You are and have been aworthless shill, probably paid, for a long time. You are the meaningless one and most people already know it or will realize it shortly. When should we expect the all caps posts to begin? I see them coming soon, as you lose your arguments again and continue to scream RINO at everyone.
sorry to hear all that.
Your projections betray you.
Oh really sir? Show me where he has been an abomination to being a conservative.
YOU are looking for purity and perfection. You are obtuse.
The announcement from Gov. Palin should be forthcoming and then we’ll have the candidate to rally around.
>> An actual Conservative
So who do you like? And no, I’m not tryng to start a fight. Just curious.
>> You are and have been aworthless shill, probably paid, for a long time
Not fair. And not true either.
He just happens to disagree with you (and prolly with me too). But the things you accuse him of are simply false.
Yup, really. And I laugh derisively everytime I hear the “purity/perfection” card trotted out. That’s the equivalent of the race card to RINOs.
Nobody is conservative enough for you. You don’t mind losing the senate seat in California to dems, you would not have minded Alexi winning in Illinois, seems to me you like democrats better than republicans.
Name the candidates you like, please tell us. You are paid by someone, why not just tell us.
As I’ve stated frequently, my endorsement goes to Gov. Palin. She’s had my endorsement since 2008.
Typo. I was thinking about the 2008 primary (I try to block out most of what has happened since then). I meant to say that I would have actively campaigned for him if he had run against Hillary. I would still campaign for him if he would run against Chuckie.
I don't particularly care about Hillary's successor, Gillibrand, though I would probably send Rudy a campaign contribution if he would run against her.

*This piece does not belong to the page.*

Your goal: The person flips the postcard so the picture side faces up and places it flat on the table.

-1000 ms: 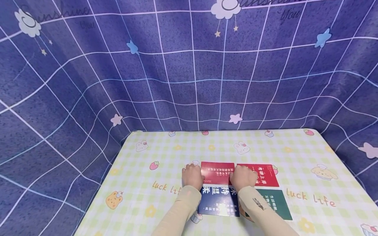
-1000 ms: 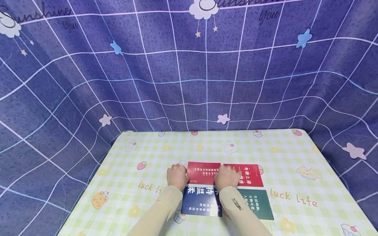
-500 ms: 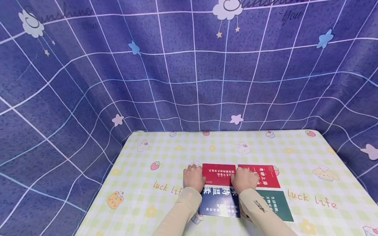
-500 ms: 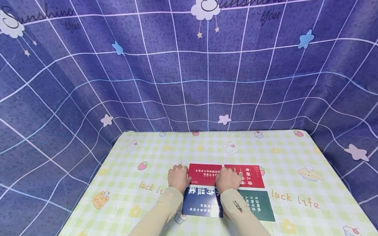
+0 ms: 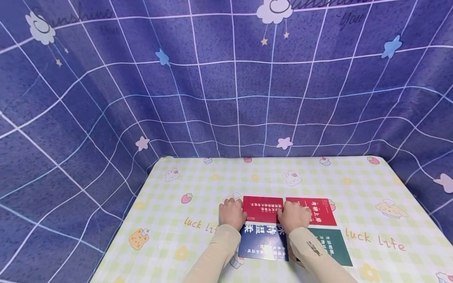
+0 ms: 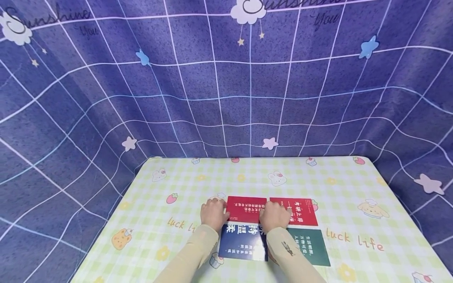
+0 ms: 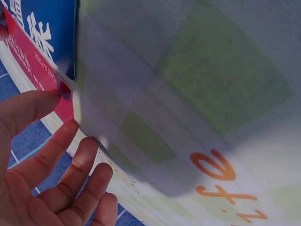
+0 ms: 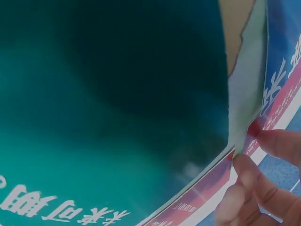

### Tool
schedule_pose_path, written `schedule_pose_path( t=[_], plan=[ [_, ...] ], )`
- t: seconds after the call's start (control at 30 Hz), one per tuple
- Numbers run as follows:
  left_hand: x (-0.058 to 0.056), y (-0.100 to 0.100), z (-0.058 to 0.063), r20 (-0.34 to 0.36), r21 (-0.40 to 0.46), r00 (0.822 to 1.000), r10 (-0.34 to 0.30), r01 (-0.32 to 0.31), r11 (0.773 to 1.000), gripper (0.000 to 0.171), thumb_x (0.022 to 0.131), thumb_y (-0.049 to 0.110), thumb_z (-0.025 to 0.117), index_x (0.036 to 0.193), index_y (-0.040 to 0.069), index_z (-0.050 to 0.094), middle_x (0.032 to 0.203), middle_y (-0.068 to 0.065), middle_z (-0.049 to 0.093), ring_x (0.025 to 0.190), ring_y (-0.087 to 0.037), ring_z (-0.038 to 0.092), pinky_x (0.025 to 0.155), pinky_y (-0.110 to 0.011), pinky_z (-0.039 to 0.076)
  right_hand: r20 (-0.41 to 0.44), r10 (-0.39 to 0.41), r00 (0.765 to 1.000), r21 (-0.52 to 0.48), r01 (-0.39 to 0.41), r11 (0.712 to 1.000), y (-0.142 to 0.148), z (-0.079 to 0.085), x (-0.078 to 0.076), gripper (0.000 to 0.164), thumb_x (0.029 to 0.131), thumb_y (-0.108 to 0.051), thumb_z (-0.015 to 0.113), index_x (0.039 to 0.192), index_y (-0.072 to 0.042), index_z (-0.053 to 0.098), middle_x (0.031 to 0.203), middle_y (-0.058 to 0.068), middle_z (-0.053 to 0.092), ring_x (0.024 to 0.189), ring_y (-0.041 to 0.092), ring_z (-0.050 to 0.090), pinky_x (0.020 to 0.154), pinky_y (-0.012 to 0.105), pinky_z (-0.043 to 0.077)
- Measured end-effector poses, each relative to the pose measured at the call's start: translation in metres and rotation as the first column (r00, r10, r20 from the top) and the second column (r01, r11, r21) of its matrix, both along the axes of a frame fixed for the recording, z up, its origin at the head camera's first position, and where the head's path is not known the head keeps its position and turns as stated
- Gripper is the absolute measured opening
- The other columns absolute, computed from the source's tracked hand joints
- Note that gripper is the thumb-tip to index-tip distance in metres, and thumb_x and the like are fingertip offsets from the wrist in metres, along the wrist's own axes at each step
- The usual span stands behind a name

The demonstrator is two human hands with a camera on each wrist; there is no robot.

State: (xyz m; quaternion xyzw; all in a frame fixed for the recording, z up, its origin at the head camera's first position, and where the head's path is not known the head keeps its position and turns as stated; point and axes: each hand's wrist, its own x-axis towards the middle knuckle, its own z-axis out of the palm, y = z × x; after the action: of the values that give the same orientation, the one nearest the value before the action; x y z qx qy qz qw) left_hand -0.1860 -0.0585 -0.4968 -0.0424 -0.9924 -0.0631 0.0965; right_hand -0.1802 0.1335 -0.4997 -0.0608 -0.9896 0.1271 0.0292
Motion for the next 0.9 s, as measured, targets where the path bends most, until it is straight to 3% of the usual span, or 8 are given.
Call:
schedule_pose_path(
  t=[0.33,0.57,0.7,0.9],
  plan=[
    [-0.004,-0.005,0.002,0.004,0.029,1.0,0.006,-0.006,1.0,0.021,0.083,0.029,0.083,0.095,0.014,0.076,0.091,-0.008,0.068,0.09,-0.026,0.063,0.08,-0.044,0.05,-0.038,0.023,0.999,-0.072,-0.026,0.997,0.008,0.01,0.003,0.034,0.09,-0.027,0.075,0.104,0.004,0.073,0.076,0.014,0.07,0.059,0.025,0.062,0.057,0.042,0.052],
    [-0.003,-0.007,0.011,-0.051,0.061,0.999,-0.011,0.014,0.998,0.022,0.082,0.026,0.083,0.099,0.014,0.077,0.093,-0.007,0.07,0.091,-0.027,0.064,0.081,-0.044,0.05,-0.053,0.043,0.998,-0.113,-0.048,0.992,0.014,0.02,0.001,0.027,0.092,-0.027,0.074,0.098,0.0,0.074,0.078,0.012,0.069,0.063,0.025,0.062,0.058,0.04,0.049],
    [-0.003,-0.008,0.015,-0.065,0.084,0.998,-0.006,0.011,0.996,0.025,0.081,0.026,0.083,0.102,0.014,0.077,0.095,-0.007,0.071,0.093,-0.027,0.065,0.083,-0.045,0.05,-0.05,0.049,0.998,-0.131,-0.056,0.99,0.017,0.024,0.002,0.031,0.091,-0.027,0.075,0.105,0.0,0.075,0.086,0.013,0.072,0.065,0.023,0.062,0.057,0.037,0.05],
    [-0.003,-0.009,0.021,-0.064,0.103,0.998,0.0,0.006,0.995,0.026,0.083,0.026,0.082,0.105,0.013,0.077,0.097,-0.007,0.072,0.095,-0.027,0.065,0.085,-0.044,0.05,-0.054,0.049,0.997,-0.164,-0.057,0.985,0.024,0.031,0.005,0.033,0.09,-0.028,0.076,0.107,0.0,0.075,0.08,0.01,0.07,0.06,0.019,0.059,0.055,0.035,0.051]
  ],
)
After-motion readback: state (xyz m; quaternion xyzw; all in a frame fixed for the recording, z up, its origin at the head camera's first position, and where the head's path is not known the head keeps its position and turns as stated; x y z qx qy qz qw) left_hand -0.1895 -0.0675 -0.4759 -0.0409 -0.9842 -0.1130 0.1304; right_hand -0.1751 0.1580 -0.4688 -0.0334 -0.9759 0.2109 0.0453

>> The announcement from Gov. Palin should be forthcoming
Never mind my #71; I see now.
If I may respectfully ask: what if she does NOT run? Surely a man of your integrity and common sense will admit that’s a possibility.
THEN who do you like?
Oh that’s nothing. It’s usually ‘you’re a liberal DU troll or Paulbot’ line.
Really? I doubt that.
>> Its usually youre a liberal DU troll or Paulbot line.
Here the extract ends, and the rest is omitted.